**What you should do:** Below are records; copy every line in them that holds the word "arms".

**Extracted entries:**
/---

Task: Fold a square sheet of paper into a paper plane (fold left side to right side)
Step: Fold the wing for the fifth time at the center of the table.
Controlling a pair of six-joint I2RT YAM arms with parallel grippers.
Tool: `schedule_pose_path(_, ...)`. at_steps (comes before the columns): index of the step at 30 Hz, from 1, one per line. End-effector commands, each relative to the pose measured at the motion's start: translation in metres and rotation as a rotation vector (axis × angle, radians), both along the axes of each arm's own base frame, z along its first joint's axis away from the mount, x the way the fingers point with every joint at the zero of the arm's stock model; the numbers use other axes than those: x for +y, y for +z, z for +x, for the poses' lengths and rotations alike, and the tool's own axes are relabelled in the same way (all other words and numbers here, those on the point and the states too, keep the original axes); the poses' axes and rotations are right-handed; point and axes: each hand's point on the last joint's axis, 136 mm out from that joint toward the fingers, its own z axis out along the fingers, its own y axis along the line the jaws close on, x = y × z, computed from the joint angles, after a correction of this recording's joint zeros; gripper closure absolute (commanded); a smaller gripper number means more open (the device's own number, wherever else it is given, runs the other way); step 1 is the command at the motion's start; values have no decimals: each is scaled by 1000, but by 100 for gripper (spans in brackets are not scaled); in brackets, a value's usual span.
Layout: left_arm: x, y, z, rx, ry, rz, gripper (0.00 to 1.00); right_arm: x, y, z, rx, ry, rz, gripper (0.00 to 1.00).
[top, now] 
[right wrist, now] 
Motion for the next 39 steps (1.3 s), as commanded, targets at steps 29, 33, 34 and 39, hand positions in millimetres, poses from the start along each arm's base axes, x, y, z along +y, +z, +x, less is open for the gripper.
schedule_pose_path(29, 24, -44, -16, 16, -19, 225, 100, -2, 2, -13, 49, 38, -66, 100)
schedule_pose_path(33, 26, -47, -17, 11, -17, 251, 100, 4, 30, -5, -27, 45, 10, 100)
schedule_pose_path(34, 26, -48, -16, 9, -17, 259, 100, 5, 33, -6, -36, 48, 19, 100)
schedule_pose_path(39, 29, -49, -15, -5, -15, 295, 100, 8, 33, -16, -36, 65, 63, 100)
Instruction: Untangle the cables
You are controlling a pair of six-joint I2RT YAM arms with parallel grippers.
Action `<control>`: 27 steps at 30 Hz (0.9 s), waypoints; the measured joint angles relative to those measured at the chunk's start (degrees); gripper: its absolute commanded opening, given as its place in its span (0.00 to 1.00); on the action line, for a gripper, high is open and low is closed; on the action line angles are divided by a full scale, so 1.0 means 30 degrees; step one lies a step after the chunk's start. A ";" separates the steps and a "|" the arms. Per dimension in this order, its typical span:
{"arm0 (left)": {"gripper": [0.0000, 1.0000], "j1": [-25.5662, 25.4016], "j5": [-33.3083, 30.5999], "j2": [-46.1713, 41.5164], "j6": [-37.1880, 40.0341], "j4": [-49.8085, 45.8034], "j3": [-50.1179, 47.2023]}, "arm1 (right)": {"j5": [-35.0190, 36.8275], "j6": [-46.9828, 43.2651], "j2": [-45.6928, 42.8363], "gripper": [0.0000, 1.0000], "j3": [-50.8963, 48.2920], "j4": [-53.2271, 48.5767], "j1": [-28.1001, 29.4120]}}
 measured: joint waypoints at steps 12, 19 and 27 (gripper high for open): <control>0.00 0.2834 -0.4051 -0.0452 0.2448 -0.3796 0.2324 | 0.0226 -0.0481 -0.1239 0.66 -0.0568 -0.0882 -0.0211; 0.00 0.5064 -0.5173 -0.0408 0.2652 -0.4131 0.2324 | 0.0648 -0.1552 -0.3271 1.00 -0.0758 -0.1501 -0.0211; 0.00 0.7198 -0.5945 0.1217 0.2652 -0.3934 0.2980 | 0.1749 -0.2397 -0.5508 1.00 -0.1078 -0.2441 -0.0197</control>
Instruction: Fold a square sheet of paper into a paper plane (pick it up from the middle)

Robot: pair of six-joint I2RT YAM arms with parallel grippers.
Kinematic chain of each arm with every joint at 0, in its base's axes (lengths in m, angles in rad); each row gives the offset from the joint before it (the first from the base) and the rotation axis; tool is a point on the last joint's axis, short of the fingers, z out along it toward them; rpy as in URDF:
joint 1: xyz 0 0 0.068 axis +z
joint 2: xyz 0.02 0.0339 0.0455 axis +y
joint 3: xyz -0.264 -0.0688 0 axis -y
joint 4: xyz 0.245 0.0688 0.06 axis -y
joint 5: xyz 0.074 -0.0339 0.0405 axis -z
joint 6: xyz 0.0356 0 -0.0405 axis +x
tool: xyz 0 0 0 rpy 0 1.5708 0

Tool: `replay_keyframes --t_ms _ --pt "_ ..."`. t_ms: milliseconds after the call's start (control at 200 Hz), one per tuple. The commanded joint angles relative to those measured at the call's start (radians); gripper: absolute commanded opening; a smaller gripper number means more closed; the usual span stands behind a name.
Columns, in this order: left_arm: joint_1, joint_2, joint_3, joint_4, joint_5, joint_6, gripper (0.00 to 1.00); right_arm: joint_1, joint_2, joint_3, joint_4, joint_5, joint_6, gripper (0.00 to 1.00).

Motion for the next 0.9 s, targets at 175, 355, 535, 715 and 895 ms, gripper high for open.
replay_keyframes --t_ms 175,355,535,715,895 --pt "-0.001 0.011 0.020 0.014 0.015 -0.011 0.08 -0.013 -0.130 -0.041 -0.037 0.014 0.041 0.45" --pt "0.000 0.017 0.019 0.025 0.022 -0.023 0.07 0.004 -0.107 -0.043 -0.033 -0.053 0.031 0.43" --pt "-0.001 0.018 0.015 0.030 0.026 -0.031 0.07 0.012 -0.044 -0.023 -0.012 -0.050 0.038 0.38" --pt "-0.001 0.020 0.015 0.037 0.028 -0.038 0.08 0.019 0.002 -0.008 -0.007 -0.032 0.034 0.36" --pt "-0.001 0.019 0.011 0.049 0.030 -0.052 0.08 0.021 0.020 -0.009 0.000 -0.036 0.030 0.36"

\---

**Answer box:**
Controlling a pair of six-joint I2RT YAM arms with parallel grippers.
You are controlling a pair of six-joint I2RT YAM arms with parallel grippers.
Action `<control>`: 27 steps at 30 Hz (0.9 s), waypoints; the measured joint angles relative to those measured at the chunk's start (degrees); gripper: its absolute commanded opening, given as its place in its span (0.00 to 1.00); on the action line, for a gripper, high is open and low is closed; on the action line angles are divided by a full scale, so 1.0 means 30 degrees; step one lies a step after the chunk's start. A ";" separates the steps and a "|" the arms. Per dimension in this order, its typical span:
Robot: pair of six-joint I2RT YAM arms with parallel grippers.

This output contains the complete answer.